Comment RSS feed
The other day, I reminded myself that I liked the idea of an RSS comment feed, so that you wouldn’t have to keep checking back to see whether someone had replied to your comment on someone else’s blog. Today I followed a link from scripting.com about namespaces in RSS 0.9x (okay, I don’t really have a clue what it means, but it worked out), and while looking around Bill Kearney’s blog at syndic8, discovered that he had posted a template to produce an RSS feed from Movable Type comments. I dearly love it when someone else does the work for me.
I did made a few changes for my RSS comment feed, detailed below (or inside, or further: how do you describe where the extended entry lives?).
A few things I changed from Bill’s template:
- For the channel title, I added ” : Comments” after <$MTBlogName$>, because when I first added my feed to Amphetadesk, I confused myself with two feeds with the same name.
- In the individual items, I removed the comment author’s email address from the title element, because I try to be as careful as possible with your email addresses, and that just seems too risky, for too little benefit
- Also, rather than use the MTCommentAuthorLink in the item link element, I constructed comment permalinks (by adding <a name=”<$MTCommentID pad=”1″$>”></a> just before <$MTCommentBody$>, and then turning the comment date into a permalink with <a href=”<$MTBlogArchiveURL$><$MTCommentEntryID pad=”1″$>.php#<$MTCommentID pad=”1″$>”><$MTCommentDate$></a> [and yes, I am embarrassed by that ugly method for constructing the individual archive filename, but nothing else seems to work in comment context]), and pointed the link element at them, since that not only lets the reader get to the comment author’s email/URL, but also lets her see the comment in context and reply
So, there you go: if you run an RSS aggregator, and you want to follow the most interesting (and most frequently posted) part of my blog, the feed is available at comments.xml, and if you want your own feed in my style rather than Bill’s, here’s the template:
<?xml version="1.0"?>
<!-- generator="MovableType/2.11" -->
<rss version="0.91">
<channel>
<title><$MTBlogName$> : Comments</title>
<link><$MTBlogURL$></link>
<description><$MTBlogDescription$></description>
<language>en-us</language>
<MTComments lastn="20">
<item>
<title><$MTCommentAuthor encode_html="1"$>
<$MTCommentEmail encode_html="1"$></title>
<description><$MTCommentBody encode_html="1"$></description>
<link><$MTCommentAuthorLink encode_html="1"$></link>
</item>
</MTComments>
</channel>
</rss>
Supergroovy, I think. All this feedystuff kinda boggles me a bit. Anyway, I’m off to make a new comments feed thingo now for the ’bottle, in hopes that someone’ll use it…
”over yonder…”
Wait a tick. So this displays the last 20 comments no matter which entry they were posted on, right? Hmm, I don’t know id that’s any good. The signal vs noise ration would probably be extremely low for my site. Maybe with customizable fields in MT in the next versions there might be a way to selectively create RSS feeds for individual entries that produce interresting discussions.

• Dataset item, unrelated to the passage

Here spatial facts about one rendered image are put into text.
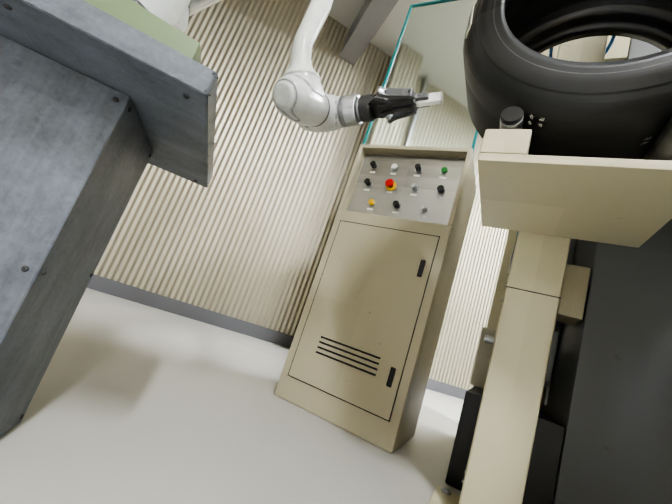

Well, it’s not conditional, it’s every single post, but I’m about to post instructions for generating an RSS feed for individual posts and their comments as soon as I test it with this comment.
I’m not sure I buy the idea of only creating a feed for interesting discussions, though, since in my experience any entry that someone comments on is an interesting discussion to them. Since you don’t know what entry will produce someone’s first-ever comment on a weblog post, which they will then check for replies a dozen times a day, I think it’s better to just create a feed for every post, and let your readers decide what is and isn’t interesting.
Would be interesteing to share your template. I see the permalink to the comment is correctly
(I added your comments xml feed in my syndication page as a testfeed)
http://www.aroundmyroom.com/syndicate
It’s working much better than the 404 error I get
Found it .. :-)
Yeah, Phil, you’re probably right. It always amazes me what my readers find interresting. Most of the time it’s posts that take me about 5 seconds to write and the ones I deem the most interresting because I put a lot of time into them seldomly create a lively discussion.
OT: Your ”Remember Info” doesn’t work…
Thanks so much! I implemented this so I can keep track of my comments via the RSS reader in Googledesktop :)
Summarizing the Simple Solution to Comment Tracking and Monitoring.
This is a summary-so-far and for posterity to a on-again-off-again discussion that he been on going for nearly a year — comment tracking and monitoring. The bottom line is there is no need for a new web app and it doesn’t have to be that difficult.